>>>

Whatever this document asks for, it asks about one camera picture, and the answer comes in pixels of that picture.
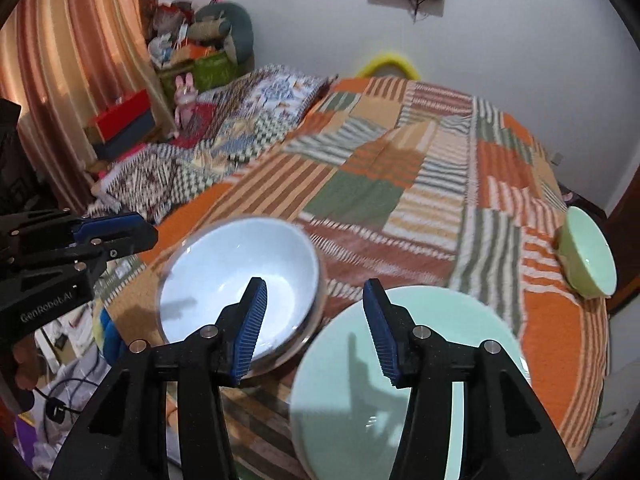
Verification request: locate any white bowl patterned outside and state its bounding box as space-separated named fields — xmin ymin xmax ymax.
xmin=158 ymin=216 xmax=321 ymax=361

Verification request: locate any light green bowl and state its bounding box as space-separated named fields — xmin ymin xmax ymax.
xmin=558 ymin=206 xmax=617 ymax=299

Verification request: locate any person's left hand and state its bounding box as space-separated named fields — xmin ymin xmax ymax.
xmin=13 ymin=335 xmax=39 ymax=390

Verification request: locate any dark blue box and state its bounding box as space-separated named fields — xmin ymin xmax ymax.
xmin=92 ymin=110 xmax=155 ymax=162

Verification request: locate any red box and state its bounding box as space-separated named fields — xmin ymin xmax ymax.
xmin=85 ymin=89 xmax=151 ymax=144

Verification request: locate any pink bunny toy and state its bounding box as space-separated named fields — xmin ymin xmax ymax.
xmin=174 ymin=73 xmax=198 ymax=131

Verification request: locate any light green plate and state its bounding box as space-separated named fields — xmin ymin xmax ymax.
xmin=290 ymin=285 xmax=529 ymax=480

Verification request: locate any patterned pillow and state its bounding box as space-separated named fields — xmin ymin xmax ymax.
xmin=86 ymin=65 xmax=334 ymax=224

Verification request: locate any green box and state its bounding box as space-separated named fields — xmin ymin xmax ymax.
xmin=192 ymin=52 xmax=238 ymax=92

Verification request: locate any orange striped curtain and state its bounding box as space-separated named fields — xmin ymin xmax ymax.
xmin=1 ymin=0 xmax=174 ymax=211

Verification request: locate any grey plush toy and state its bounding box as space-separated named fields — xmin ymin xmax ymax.
xmin=186 ymin=1 xmax=254 ymax=65

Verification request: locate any orange patchwork blanket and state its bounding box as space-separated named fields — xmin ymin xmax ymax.
xmin=107 ymin=77 xmax=608 ymax=457

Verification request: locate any yellow ring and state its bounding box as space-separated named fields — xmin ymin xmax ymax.
xmin=354 ymin=51 xmax=422 ymax=82

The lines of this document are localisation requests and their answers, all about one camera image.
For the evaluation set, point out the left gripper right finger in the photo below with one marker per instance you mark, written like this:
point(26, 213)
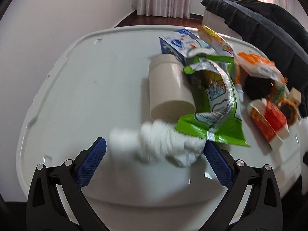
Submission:
point(252, 200)

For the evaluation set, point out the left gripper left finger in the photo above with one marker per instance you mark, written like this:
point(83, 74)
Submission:
point(55, 199)

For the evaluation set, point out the red paper snack box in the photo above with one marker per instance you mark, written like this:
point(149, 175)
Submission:
point(270, 121)

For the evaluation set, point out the green snack wrapper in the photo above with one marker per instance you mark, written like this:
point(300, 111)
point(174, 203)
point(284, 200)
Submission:
point(217, 117)

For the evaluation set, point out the small wooden cube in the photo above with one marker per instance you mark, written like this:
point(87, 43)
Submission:
point(295, 96)

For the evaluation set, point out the black sock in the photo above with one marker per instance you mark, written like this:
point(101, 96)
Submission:
point(257, 88)

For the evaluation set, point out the white tissue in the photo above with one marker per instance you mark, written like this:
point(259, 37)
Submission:
point(154, 142)

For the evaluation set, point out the orange yellow candy bag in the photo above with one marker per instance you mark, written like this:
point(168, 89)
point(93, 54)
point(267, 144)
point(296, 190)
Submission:
point(214, 40)

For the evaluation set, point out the orange toy dinosaur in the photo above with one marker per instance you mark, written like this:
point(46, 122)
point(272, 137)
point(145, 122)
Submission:
point(287, 107)

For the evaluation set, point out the white storage box lid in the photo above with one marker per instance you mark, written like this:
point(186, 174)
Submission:
point(98, 84)

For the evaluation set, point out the beige plastic cup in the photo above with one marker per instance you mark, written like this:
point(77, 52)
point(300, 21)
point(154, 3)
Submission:
point(170, 95)

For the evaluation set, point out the orange white snack bag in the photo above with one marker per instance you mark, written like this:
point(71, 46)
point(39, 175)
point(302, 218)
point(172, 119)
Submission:
point(260, 67)

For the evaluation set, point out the blue white milk carton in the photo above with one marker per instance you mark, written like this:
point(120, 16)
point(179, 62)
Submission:
point(184, 45)

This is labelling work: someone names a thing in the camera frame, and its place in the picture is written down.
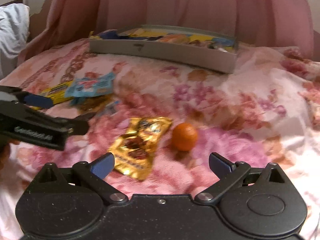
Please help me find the pink curtain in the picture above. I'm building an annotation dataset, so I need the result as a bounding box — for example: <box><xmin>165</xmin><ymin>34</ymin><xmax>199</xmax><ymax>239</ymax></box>
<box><xmin>18</xmin><ymin>0</ymin><xmax>314</xmax><ymax>63</ymax></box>

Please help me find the yellow snack bar packet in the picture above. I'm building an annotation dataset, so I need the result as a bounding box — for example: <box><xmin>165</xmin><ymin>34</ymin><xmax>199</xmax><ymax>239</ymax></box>
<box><xmin>39</xmin><ymin>81</ymin><xmax>73</xmax><ymax>106</ymax></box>

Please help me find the person left hand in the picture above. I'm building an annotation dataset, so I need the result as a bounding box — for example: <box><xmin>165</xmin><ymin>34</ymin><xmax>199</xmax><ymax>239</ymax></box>
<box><xmin>0</xmin><ymin>140</ymin><xmax>20</xmax><ymax>170</ymax></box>

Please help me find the gold foil snack packet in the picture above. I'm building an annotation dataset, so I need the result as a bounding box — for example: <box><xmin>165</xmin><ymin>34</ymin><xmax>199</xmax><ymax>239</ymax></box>
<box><xmin>108</xmin><ymin>116</ymin><xmax>172</xmax><ymax>180</ymax></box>

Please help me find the grey pillow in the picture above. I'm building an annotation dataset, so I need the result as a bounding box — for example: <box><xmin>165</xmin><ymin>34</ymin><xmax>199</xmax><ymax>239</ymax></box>
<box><xmin>0</xmin><ymin>3</ymin><xmax>30</xmax><ymax>79</ymax></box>

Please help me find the brown nut snack packet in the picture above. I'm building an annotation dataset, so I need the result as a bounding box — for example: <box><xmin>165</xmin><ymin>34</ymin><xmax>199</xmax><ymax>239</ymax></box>
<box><xmin>77</xmin><ymin>95</ymin><xmax>120</xmax><ymax>116</ymax></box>

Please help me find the floral pink bedsheet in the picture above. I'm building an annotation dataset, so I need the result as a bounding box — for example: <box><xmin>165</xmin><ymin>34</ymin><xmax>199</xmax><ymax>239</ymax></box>
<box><xmin>1</xmin><ymin>40</ymin><xmax>319</xmax><ymax>239</ymax></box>

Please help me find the light blue snack packet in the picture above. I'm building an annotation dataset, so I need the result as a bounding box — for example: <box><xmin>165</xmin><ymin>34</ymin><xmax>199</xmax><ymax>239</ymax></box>
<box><xmin>64</xmin><ymin>72</ymin><xmax>116</xmax><ymax>98</ymax></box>

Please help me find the quail egg clear packet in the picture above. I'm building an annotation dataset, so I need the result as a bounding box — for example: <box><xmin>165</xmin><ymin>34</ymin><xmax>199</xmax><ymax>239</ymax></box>
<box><xmin>208</xmin><ymin>40</ymin><xmax>234</xmax><ymax>53</ymax></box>

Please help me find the grey cardboard tray box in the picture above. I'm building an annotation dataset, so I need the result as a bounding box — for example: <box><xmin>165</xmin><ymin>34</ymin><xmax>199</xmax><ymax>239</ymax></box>
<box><xmin>89</xmin><ymin>25</ymin><xmax>239</xmax><ymax>74</ymax></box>

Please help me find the small orange mandarin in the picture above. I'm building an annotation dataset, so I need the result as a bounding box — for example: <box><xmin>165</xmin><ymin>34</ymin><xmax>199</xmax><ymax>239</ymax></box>
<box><xmin>171</xmin><ymin>122</ymin><xmax>198</xmax><ymax>152</ymax></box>

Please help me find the rice cracker bar packet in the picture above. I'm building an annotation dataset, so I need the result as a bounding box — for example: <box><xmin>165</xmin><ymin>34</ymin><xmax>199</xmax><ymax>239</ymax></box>
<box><xmin>157</xmin><ymin>34</ymin><xmax>190</xmax><ymax>44</ymax></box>

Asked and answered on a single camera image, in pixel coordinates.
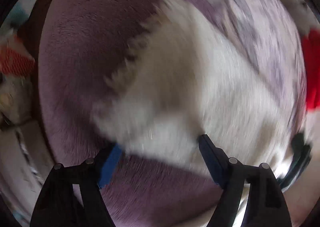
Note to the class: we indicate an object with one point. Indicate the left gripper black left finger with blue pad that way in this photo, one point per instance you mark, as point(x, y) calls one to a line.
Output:
point(71, 196)

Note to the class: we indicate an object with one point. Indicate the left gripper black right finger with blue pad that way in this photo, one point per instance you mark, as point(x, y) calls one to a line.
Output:
point(266, 205)

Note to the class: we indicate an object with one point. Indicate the cream fringed knit garment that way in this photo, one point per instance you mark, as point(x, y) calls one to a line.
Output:
point(188, 79)

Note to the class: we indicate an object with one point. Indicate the red garment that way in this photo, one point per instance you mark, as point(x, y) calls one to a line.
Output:
point(310, 47)

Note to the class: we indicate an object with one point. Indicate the floral fleece bed blanket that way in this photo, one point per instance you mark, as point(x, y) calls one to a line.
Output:
point(83, 43)

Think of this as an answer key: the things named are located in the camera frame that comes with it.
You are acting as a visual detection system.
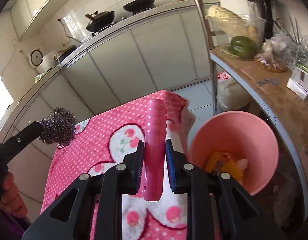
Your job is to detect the pink plastic bin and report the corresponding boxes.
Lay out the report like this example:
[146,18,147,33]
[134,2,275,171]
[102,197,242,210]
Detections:
[190,111,279,196]

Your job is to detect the pink polka dot blanket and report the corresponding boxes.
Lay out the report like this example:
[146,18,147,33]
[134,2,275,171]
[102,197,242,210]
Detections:
[42,90,196,239]

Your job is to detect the white rice sack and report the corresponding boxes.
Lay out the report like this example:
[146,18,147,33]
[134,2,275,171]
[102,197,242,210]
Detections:
[217,70,253,112]

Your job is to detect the pink plastic tube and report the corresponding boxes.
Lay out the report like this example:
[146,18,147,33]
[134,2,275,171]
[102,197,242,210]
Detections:
[143,99,167,202]

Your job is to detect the steel wool ball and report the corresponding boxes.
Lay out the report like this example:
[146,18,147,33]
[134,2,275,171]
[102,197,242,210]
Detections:
[39,107,76,147]

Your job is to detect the green bell pepper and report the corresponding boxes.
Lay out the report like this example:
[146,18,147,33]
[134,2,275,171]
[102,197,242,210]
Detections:
[228,36,258,59]

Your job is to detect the black blender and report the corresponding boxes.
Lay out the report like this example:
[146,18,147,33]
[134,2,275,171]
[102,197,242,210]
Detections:
[247,0,274,39]

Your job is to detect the black frying pan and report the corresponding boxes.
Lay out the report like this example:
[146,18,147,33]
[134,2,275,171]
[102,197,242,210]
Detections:
[123,0,155,15]

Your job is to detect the small white box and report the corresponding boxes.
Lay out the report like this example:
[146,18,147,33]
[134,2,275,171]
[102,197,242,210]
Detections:
[287,67,308,100]

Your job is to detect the yellow sponge piece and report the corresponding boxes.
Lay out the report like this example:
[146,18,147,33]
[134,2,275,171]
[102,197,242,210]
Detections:
[204,152,243,180]

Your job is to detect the white rice cooker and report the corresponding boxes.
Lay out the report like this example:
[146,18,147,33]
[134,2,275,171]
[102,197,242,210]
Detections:
[28,49,56,74]

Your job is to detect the bag of nuts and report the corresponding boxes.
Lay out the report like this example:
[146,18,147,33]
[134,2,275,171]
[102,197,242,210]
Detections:
[254,40,287,73]

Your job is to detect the kitchen counter cabinets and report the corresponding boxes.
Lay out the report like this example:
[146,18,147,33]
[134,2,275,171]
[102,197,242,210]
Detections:
[0,0,220,160]

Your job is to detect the black wok with lid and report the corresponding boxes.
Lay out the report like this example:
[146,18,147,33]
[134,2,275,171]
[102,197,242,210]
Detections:
[85,11,115,33]

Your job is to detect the metal shelf rack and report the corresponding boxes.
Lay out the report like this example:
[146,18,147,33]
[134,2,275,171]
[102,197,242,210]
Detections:
[194,0,308,216]

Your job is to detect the person left hand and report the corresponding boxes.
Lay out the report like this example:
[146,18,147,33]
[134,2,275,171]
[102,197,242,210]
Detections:
[0,172,28,218]

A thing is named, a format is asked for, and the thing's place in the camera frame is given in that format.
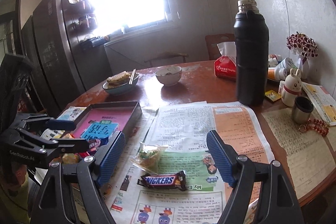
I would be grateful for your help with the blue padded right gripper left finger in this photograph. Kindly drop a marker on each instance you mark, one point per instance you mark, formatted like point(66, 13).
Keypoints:
point(55, 201)

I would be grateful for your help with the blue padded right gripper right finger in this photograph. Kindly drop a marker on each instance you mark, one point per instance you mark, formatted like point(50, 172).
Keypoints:
point(277, 201)

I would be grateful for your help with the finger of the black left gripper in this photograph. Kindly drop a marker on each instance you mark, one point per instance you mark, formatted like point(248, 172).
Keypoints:
point(42, 147)
point(41, 122)

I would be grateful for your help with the clear cracker snack packet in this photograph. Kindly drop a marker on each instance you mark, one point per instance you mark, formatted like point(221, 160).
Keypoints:
point(148, 157)

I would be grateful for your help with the small wrapped candies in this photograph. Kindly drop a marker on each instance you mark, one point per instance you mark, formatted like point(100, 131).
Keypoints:
point(74, 155)

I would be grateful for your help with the dark grey refrigerator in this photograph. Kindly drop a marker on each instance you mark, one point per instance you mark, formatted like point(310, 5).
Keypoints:
point(68, 55)

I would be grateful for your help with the beige handwritten paper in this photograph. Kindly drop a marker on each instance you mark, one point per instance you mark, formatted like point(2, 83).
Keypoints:
point(308, 157)

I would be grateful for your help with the dark rectangular tray box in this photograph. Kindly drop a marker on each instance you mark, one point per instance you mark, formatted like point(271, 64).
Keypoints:
point(76, 114)

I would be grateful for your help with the pink blue booklet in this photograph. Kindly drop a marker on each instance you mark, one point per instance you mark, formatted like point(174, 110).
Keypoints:
point(99, 125)

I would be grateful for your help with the teal plate with food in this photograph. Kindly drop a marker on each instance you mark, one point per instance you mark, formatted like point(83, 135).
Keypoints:
point(118, 84)

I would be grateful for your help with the steel cup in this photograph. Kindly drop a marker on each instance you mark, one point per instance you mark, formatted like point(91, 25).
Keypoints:
point(301, 110)

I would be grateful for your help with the brown Snickers bar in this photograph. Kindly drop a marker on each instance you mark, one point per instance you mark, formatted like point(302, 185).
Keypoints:
point(164, 181)

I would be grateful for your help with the chopsticks on plate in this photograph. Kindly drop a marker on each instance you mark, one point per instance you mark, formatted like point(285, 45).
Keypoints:
point(132, 77)

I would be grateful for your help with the yellow small packet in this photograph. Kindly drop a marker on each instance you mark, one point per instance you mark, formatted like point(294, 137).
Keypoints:
point(273, 95)

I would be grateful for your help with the printed newspaper sheet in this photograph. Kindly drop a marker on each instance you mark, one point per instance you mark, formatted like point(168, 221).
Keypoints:
point(182, 130)

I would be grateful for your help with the white rabbit figurine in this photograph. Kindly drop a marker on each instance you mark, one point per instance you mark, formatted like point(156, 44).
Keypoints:
point(292, 87)

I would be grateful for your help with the white orange medicine bottle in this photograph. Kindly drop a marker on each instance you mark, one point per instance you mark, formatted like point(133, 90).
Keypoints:
point(280, 72)

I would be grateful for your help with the white ceramic bowl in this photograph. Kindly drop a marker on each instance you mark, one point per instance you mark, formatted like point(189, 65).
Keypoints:
point(169, 76)

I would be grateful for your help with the red tissue pack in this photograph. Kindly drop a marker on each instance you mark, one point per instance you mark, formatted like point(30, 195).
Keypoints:
point(225, 65)

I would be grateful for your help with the red white flower bouquet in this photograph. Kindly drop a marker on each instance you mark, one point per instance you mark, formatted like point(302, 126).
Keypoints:
point(302, 45)

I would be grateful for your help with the wooden chair back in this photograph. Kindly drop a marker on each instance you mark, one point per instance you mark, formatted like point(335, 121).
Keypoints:
point(213, 40)

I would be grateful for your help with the black thermos bottle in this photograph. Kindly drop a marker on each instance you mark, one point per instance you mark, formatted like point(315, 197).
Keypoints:
point(252, 47)

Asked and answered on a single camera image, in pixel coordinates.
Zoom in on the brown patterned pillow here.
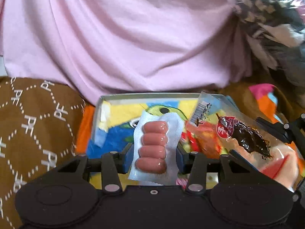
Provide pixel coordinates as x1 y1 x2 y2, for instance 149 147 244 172
1 77 85 228

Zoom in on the red snack packet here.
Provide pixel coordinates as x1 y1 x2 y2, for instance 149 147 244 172
179 130 200 152

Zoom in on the pink sausage pack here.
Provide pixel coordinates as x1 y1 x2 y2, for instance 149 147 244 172
128 111 185 185

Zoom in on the grey cardboard box tray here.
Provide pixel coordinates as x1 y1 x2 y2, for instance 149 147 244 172
85 92 239 191

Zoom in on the dark dried meat packet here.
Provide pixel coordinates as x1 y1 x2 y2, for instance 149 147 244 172
186 92 299 191

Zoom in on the clear bag of clothes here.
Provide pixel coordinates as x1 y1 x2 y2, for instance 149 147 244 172
234 0 304 87

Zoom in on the colourful cartoon blanket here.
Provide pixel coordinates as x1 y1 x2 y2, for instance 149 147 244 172
73 82 305 196

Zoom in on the pink bed sheet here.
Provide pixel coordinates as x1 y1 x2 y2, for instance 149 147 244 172
1 0 252 103

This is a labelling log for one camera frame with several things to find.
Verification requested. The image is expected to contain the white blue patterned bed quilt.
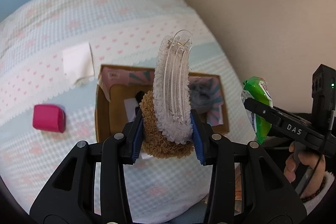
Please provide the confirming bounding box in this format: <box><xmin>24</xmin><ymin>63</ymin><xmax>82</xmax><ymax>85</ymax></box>
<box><xmin>1</xmin><ymin>0</ymin><xmax>254</xmax><ymax>212</ymax></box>

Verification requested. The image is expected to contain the green tissue packet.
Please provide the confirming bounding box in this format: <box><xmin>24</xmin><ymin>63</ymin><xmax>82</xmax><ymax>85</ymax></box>
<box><xmin>240</xmin><ymin>76</ymin><xmax>273</xmax><ymax>144</ymax></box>

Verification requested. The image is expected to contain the black fuzzy item in box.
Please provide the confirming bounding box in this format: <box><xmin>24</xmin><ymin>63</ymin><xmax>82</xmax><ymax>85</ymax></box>
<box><xmin>189</xmin><ymin>77</ymin><xmax>217</xmax><ymax>114</ymax></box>

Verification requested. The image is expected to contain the fuzzy brown white hair clip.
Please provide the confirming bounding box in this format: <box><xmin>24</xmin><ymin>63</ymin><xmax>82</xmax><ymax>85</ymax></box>
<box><xmin>140</xmin><ymin>30</ymin><xmax>194</xmax><ymax>159</ymax></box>

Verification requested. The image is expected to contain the cardboard box with pink pattern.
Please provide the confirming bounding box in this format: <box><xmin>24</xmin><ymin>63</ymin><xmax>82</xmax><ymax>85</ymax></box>
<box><xmin>95</xmin><ymin>64</ymin><xmax>229</xmax><ymax>142</ymax></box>

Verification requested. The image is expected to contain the person's right hand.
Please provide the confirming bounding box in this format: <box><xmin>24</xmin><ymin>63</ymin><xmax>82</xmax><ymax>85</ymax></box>
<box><xmin>284</xmin><ymin>142</ymin><xmax>326</xmax><ymax>198</ymax></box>

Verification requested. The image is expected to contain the magenta leather pouch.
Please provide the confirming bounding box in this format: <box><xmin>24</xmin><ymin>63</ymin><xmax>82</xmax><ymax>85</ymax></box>
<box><xmin>33</xmin><ymin>104</ymin><xmax>66</xmax><ymax>133</ymax></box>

<<<

Return the total number of lines in the records that contain "document", without any explanation.

• [REPLY TO THE TASK]: 2